I well remember my 21st birthday, which was spent following an elephant pulling heavy logs used in the building of the railway. It was monsoon time and the elephants heavy feet made deep holes in the gritty mud, so my shoeless feet went into the holes as well, which meant my feet and legs became very chafed.
Once the railway was completed, I became one of 300 Prisoners, who were sent to Iruka a small village in Japan to work in a Copper Mine. As far as I know, I was the youngest POW. there. We were divided into 2 groups, one doing the day shift, the other, the night shift. On the 4th Thursday of each month, we were all in the camp together as we changed shifts. This gave the Guards the opportunity to weigh the whole camp members, and if the overall weight had increased, the rice ration was decreased. While working at the Mine, 16 men died, either as a result of the Railway, or from accidents in the Mine, so at the end of the War 284 men returned to Britain.

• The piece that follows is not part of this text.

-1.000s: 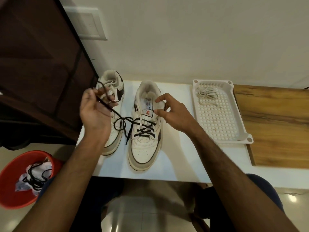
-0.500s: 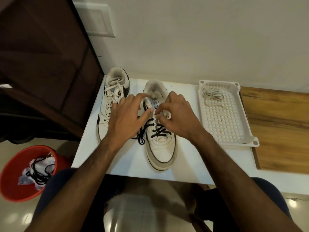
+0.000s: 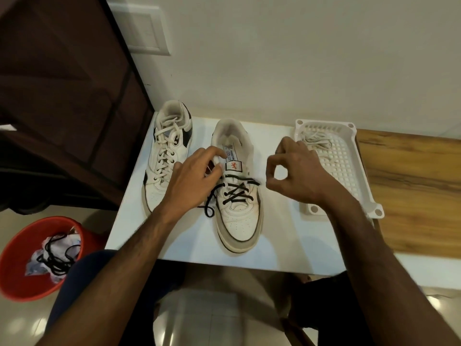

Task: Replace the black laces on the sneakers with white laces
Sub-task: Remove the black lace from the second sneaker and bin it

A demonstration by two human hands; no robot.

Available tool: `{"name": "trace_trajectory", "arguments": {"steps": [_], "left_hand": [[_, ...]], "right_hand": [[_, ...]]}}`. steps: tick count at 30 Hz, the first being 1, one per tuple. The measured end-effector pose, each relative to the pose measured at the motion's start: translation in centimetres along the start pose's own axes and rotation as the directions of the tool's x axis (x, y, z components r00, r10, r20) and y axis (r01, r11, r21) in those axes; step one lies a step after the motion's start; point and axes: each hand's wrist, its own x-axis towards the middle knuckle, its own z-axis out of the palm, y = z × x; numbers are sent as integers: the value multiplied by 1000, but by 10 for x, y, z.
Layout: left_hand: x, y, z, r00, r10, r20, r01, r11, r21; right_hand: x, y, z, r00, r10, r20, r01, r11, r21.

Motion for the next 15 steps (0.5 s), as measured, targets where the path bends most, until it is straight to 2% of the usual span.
{"name": "trace_trajectory", "arguments": {"steps": [1, 5, 12, 15], "left_hand": [[0, 0, 1, 1000, 0, 2, 0, 1000, -14], [-1, -1, 0, 1000, -17, 15, 19, 995, -103], [-2, -2, -1, 999, -17, 29, 21, 990, -140], [-1, -4, -1, 999, -26, 31, 30, 991, -131]], "right_hand": [[-2, 2, 1, 1000, 3, 9, -3, 1000, 27], [9, -17, 18, 992, -26, -122, 58, 961, 269], [20, -48, 55, 988, -121, -94, 126, 991, 45], [22, -34, 39, 989, -78, -123, 86, 994, 65]]}}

Older children in the Village had worked alongside us, and friendships were formed. In the early 1990's it was discovered that those children, now adults, had built a Memorial to those 16 young men. Keiko Holmes., who was from this area, had married an Englishman and gone to live in England. After her husband’s tragic death, she visited Japan, and, finding the beautiful memorial, decided to try and find any of the 284, to tell them about the Memorial to their comrades.

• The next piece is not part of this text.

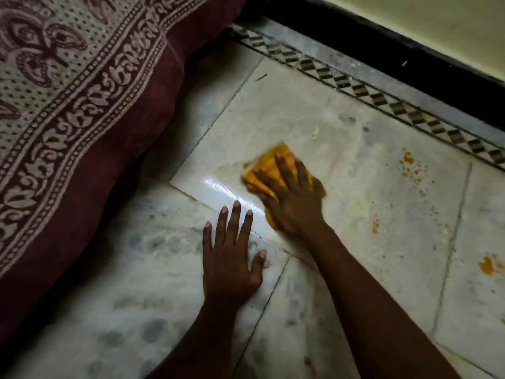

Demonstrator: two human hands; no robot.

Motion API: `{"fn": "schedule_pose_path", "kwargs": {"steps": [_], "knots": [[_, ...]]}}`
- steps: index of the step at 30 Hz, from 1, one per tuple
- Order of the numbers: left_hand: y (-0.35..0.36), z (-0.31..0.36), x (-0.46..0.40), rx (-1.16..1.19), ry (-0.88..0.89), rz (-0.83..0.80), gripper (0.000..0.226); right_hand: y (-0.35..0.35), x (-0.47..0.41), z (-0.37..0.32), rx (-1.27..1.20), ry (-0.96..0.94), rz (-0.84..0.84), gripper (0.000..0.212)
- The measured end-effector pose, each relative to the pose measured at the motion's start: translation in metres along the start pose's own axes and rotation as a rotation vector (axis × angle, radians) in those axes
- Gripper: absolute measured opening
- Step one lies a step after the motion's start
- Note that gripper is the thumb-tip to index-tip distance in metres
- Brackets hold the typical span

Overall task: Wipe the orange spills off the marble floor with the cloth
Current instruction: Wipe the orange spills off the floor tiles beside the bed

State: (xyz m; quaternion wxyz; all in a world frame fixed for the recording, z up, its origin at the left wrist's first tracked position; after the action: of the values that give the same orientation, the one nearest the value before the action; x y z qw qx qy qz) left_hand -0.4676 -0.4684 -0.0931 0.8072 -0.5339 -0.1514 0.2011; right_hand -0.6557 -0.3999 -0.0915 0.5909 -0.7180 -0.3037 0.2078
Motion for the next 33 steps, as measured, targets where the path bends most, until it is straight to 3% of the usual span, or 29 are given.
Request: {"fn": "schedule_pose_path", "kwargs": {"steps": [3,6,8,9,11,13,15,20,25,29,33], "knots": [[0.002,-0.002,0.001,0.022,0.007,-0.010,0.088,-0.004,0.031,0.052,-0.002,0.292,0.034,0.057],[0.000,-0.002,-0.003,0.012,0.011,-0.007,0.087,-0.010,-0.032,0.081,-0.061,0.652,0.125,0.059],[-0.002,0.000,-0.005,-0.001,0.022,0.007,0.087,-0.012,-0.083,0.073,-0.144,0.756,0.125,0.059],[-0.001,0.002,-0.004,-0.004,0.025,0.013,0.087,-0.010,-0.100,0.065,-0.155,0.733,0.114,0.059],[0.001,0.005,-0.002,-0.020,0.042,0.020,0.088,-0.008,-0.100,0.044,-0.079,0.517,0.174,0.055],[0.004,0.002,-0.002,-0.022,0.044,0.028,0.089,-0.004,-0.058,0.020,0.058,0.209,0.237,0.050],[0.004,0.002,0.000,-0.039,0.056,0.033,0.089,0.000,0.005,0.021,0.081,0.096,0.209,0.049],[0.003,-0.001,-0.001,0.017,0.060,0.009,0.085,-0.008,0.108,0.073,0.061,0.393,0.154,0.055],[-0.003,-0.002,-0.004,0.280,0.139,0.077,0.074,-0.004,0.098,0.076,0.068,0.444,0.170,0.058],[0.000,0.027,-0.042,0.278,0.200,0.052,0.073,-0.002,0.102,0.085,0.085,0.375,0.164,0.060],[0.023,0.077,-0.107,0.143,0.268,-0.020,0.077,-0.007,0.101,0.109,0.081,0.508,0.266,0.054]]}}
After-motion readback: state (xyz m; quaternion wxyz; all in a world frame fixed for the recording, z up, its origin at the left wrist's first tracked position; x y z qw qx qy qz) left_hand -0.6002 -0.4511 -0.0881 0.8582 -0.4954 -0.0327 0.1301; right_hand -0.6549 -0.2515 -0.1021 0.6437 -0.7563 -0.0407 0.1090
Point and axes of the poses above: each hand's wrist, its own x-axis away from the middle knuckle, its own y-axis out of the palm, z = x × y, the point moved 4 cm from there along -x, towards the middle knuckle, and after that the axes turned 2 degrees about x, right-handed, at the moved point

I heard about her effort, when visiting Singapore for the 50th Anniversary of its 'fall. My wife Joan and I were able to participate in 2 of the early Pilgrimages that were arranged by Agape World, and financed by sympathetic Japanese people, it was such a joy to meet up with fellow colleagues and be shown such kindness from the villagers of Iruka (now called Kiwa-Cho). Many of the ex POWs I met returning to Japan, had previously only hatred in their hearts for Japanese people, It softened by the kindness we received. I am so grateful to Keiko and her co workers for their tireless work of reconciliation through Agape World.